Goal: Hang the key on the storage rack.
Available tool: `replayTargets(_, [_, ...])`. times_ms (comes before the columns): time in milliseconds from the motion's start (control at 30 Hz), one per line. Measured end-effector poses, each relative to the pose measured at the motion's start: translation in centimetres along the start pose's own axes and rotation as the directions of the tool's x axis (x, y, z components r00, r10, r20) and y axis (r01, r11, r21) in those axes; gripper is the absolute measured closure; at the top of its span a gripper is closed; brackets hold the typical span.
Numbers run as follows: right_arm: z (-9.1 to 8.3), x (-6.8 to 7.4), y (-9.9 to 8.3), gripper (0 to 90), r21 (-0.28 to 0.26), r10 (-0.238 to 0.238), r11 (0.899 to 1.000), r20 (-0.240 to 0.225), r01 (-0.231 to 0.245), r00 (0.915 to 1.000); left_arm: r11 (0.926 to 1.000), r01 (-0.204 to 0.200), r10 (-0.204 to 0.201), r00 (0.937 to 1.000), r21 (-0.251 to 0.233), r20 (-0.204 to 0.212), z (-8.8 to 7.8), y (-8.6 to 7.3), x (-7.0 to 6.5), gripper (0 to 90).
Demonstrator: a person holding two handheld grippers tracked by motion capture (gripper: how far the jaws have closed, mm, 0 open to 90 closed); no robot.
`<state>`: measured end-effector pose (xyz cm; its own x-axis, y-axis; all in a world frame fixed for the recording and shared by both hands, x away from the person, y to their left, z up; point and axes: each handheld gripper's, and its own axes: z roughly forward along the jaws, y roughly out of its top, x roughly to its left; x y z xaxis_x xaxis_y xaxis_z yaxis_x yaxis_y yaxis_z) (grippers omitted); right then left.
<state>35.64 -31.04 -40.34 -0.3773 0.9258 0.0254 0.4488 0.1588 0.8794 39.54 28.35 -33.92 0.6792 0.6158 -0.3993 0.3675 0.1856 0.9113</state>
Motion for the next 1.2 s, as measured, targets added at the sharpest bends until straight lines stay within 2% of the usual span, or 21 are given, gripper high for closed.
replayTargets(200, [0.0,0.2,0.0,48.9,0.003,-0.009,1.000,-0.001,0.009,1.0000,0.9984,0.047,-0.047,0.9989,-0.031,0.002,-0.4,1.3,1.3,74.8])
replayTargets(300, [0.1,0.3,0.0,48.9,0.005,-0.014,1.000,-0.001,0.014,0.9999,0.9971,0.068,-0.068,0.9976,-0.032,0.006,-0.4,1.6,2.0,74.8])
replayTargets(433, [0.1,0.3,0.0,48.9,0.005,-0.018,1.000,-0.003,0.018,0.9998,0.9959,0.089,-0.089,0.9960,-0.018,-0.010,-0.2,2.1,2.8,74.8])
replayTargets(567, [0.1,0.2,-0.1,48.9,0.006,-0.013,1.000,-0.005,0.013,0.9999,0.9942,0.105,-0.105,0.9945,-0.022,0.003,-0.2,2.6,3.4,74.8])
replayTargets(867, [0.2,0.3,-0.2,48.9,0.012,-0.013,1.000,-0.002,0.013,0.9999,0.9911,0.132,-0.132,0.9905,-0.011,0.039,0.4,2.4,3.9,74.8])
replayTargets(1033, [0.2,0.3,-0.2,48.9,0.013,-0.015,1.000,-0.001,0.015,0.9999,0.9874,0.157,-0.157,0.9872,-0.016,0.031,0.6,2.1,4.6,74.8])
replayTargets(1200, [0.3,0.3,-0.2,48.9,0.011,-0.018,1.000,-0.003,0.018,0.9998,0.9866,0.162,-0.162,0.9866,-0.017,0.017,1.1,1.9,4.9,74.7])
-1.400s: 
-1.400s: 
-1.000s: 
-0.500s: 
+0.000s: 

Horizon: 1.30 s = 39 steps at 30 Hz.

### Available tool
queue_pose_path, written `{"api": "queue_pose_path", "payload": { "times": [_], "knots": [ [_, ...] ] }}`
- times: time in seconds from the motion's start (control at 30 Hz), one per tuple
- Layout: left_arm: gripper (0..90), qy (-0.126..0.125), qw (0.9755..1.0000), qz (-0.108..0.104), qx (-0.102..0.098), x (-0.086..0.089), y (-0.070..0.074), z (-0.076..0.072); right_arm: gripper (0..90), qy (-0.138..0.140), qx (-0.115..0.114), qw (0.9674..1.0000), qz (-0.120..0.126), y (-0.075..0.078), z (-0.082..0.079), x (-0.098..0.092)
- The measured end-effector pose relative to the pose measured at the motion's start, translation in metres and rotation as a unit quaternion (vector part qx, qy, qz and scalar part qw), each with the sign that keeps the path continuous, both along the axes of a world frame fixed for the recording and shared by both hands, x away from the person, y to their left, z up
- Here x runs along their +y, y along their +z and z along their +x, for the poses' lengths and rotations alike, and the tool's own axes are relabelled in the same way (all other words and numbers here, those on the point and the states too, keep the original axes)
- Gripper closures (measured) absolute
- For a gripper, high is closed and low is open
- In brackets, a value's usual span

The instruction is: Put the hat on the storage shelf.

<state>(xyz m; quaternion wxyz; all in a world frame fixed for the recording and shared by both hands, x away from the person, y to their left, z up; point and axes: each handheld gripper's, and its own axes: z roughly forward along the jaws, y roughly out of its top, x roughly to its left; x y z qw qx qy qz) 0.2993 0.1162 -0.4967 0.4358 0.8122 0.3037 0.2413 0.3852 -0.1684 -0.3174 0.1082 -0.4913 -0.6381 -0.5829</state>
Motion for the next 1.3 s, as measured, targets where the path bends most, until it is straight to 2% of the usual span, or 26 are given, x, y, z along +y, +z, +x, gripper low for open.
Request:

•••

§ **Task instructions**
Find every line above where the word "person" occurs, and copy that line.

§ **Answer box**
Demonstrator: a person holding two handheld grippers tracked by motion capture (gripper: how far the jaws have closed, mm, 0 open to 90 closed); no robot.
`<state>`: measured end-effector pose (xyz cm; its own x-axis, y-axis; all in a world frame fixed for the recording and shared by both hands, x away from the person, y to their left, z up; point and axes: each handheld gripper's, and its own axes: z roughly forward along the jaws, y roughly out of its top, x roughly to its left; x y z xaxis_x xaxis_y xaxis_z yaxis_x yaxis_y yaxis_z) (grippers omitted); right then left.
- The measured end-effector pose relative to the pose measured at the motion's start, translation in metres and rotation as a unit quaternion (vector part qx, qy, qz and scalar part qw), each with the sign that keeps the path continuous, both along the axes of a world frame fixed for the recording and shared by both hands, x away from the person, y to their left, z up
<state>(xyz m; quaternion wxyz; all in a world frame fixed for the recording and shared by both hands, x away from the person, y to their left, z up; point and axes: each handheld gripper's, and its own axes: z roughly forward along the jaws, y roughly out of its top, x roughly to its left; x y z qw qx qy qz) 0.2993 0.1162 -0.4967 0.4358 0.8122 0.3037 0.2413 0.3852 -0.1684 -0.3174 0.1082 -0.4913 -0.6381 -0.5829</state>

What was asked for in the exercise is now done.